I'm not going to waste my time reading your long winded opinion. If you need that many words to explain why you think renting software is justified, then so be it.Scotty wrote:The comparision is appropriate but you can call it apples and oranges if you want to... I'll make it more concrete and get out of the analogy business. I not sure just how physical a software plugin is... last time I checked I couldn't suck a real moog out of my ethernet cable and was quite content that my plugins were bits of code with no real physical dimension. We could go back and forth on that all day and lose the central point so I won't do that. I'll make my point with concrete examples.
You assume that someone who is interested in subscription has less control over GAS than those that don't... that is just assertion with no basis in fact. It may well be that they can afford say $40 to $100 a month and like the flexible options to cancel and are quite comfortable printing tracks like how it was done in the not so distant past. You know when you would hire a orchestral section for the afternoon but you didn't get to keep them after the session was over. There are laws against that sort of thing.
I can give 3 cost effective subscription services examples in which I participate and get great value for the monthly outlay. That is if I decide it is worth my while to be billed that month.
Example 1: Subscribe to East West Composer Cloud and calculate how many decades it would take you to purchase the software outright at the subscription rate... Yes... decades... Purchasing the software outright hardly makes good business sense.
Example 2: Subscribing to knowledge based content sites makes a lot of sense. (Macpro video... askaudio). Yes, you can buy the courses but once you purchase, they are frozen in time. Subscribing to courseware sites can make a lot of sense if you are in a heavy learning mode and are working across software platforms. The courseware is continuously developed and your subscription gives you access to the latest courses and updates ... (Maschine MK III, Kontakt 5x etc etc).

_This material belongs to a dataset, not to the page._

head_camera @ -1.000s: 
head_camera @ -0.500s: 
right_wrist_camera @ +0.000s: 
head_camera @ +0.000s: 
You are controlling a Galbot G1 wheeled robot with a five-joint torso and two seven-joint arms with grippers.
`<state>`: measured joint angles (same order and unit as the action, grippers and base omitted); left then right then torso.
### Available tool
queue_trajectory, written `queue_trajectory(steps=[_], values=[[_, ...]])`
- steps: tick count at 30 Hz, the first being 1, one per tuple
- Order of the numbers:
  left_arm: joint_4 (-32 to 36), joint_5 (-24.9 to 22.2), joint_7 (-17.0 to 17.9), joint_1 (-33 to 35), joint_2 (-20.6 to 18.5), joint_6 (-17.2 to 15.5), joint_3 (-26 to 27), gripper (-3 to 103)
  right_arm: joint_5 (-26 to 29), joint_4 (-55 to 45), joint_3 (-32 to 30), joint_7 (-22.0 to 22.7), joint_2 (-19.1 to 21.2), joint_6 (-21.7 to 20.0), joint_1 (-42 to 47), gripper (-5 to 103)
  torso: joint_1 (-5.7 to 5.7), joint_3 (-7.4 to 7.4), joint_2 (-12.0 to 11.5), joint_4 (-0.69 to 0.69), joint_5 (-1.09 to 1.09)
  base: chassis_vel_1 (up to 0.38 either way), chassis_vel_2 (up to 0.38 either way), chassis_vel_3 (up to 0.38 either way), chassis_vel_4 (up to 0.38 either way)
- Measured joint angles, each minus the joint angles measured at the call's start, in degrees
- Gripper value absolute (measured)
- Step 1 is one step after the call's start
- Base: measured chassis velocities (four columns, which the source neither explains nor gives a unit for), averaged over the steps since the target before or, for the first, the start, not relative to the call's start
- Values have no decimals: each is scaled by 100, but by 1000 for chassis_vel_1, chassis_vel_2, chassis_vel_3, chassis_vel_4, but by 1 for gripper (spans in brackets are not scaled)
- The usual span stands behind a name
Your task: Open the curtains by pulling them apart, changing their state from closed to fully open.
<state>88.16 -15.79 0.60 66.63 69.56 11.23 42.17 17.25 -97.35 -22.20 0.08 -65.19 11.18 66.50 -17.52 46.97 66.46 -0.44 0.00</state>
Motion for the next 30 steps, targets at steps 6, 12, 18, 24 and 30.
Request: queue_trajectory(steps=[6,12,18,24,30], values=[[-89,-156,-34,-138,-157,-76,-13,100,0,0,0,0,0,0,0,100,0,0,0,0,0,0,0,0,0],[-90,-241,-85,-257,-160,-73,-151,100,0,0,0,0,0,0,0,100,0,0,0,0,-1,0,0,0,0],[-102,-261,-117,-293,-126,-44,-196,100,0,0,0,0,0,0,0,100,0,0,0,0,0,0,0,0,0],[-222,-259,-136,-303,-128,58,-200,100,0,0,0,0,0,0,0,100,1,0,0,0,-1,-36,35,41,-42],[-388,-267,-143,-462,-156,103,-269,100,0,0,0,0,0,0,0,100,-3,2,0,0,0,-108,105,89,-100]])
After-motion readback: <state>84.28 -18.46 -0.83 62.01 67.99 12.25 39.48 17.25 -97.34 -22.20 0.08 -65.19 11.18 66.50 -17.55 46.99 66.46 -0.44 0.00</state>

Some downloadable content doesn't age all that well... I have a shelf full of old Macintosh programming manuals, Cubase 4 and 6 books etc. and some purchased courseware on Battery 3 and Guitar Rig 3) ... all "owned", some physical in dimension and most nearly useless other than for historical purposes.
Example 3: If you produce your own music videos and routinely work in Premier, Adobe Photoshop, After Effects (that's me) or web design, game development (that's not me) you can get an affordable monthly subscription to the software and work with the latest versions of all of the Adobe software suite (which costs thousands if purchased outright) and if you were stuck you could watch one of the videos that I mentioned above to come to terms with the latest features (the kind you subscribe to where the content is developed routinely).
Maybe you need to put a few kids through University so you don't have $8000 kicking around but you still want to express your music visually...subscribe for a five months and keep the change (all $7800 or more if you need more than Premier, Adobe Photoshop, Indesign, Audition or After Effects ).
My point is not that all subscription services are worthwhile. Quite the opposite; some are extremely poor in terms of value. But having a closed mind to it on the basis of ownership prejudice may be unwise.
I live these examples and they are well and carefully considered from a business point of view. YMMV. - Scotty
I was simply stating my opinion and you're more then welcome to disagree.